» **Exercise description**
Up to and including the line containing "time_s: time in", please reproduce the lines of the listing below, starting from the top.

== Collected material

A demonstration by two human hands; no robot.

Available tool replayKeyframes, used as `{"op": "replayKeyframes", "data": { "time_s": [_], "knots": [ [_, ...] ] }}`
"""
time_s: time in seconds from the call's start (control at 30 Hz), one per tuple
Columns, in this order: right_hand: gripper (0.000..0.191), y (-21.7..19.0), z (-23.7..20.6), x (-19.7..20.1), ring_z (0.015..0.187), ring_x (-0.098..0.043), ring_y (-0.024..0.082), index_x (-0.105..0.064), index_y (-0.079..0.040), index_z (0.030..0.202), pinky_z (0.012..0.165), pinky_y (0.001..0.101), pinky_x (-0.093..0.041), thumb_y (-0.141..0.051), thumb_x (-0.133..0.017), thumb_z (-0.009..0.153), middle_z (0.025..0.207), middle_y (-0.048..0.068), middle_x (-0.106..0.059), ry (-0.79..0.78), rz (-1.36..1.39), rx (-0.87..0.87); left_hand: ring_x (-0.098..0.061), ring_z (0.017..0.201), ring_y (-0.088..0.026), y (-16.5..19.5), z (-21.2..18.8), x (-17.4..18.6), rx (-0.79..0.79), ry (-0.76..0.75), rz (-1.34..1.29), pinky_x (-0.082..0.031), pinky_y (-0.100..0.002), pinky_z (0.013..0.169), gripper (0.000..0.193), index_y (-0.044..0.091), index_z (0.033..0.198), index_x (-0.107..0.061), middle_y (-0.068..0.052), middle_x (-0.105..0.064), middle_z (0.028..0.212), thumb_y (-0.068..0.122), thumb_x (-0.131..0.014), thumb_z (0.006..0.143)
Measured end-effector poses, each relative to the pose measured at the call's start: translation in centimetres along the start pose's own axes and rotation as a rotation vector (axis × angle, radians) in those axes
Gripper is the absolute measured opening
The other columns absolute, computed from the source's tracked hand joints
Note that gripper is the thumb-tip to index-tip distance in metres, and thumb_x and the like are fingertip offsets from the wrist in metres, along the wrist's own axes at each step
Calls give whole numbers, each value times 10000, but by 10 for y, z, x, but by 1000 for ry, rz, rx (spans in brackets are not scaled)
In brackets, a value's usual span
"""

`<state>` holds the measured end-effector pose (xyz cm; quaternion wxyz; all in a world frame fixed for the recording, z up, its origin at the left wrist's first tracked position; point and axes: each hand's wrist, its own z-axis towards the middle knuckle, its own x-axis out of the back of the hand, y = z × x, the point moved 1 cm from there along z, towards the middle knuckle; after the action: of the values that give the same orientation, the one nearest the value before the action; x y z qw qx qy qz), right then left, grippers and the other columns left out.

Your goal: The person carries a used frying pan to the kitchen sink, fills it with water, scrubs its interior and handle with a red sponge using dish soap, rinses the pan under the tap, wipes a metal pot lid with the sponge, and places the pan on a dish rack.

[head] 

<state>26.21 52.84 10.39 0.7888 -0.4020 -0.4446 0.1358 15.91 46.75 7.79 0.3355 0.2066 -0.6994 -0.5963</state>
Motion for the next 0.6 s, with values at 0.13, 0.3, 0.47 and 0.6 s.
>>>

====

» **Written response**
A demonstration by two human hands; no robot.

Available tool replayKeyframes, used as `{"op": "replayKeyframes", "data": { "time_s": [_], "knots": [ [_, ...] ] }}`
"""
time_s: time in seconds from the call's start (control at 30 Hz), one per tuple

The requested output has now been given in full.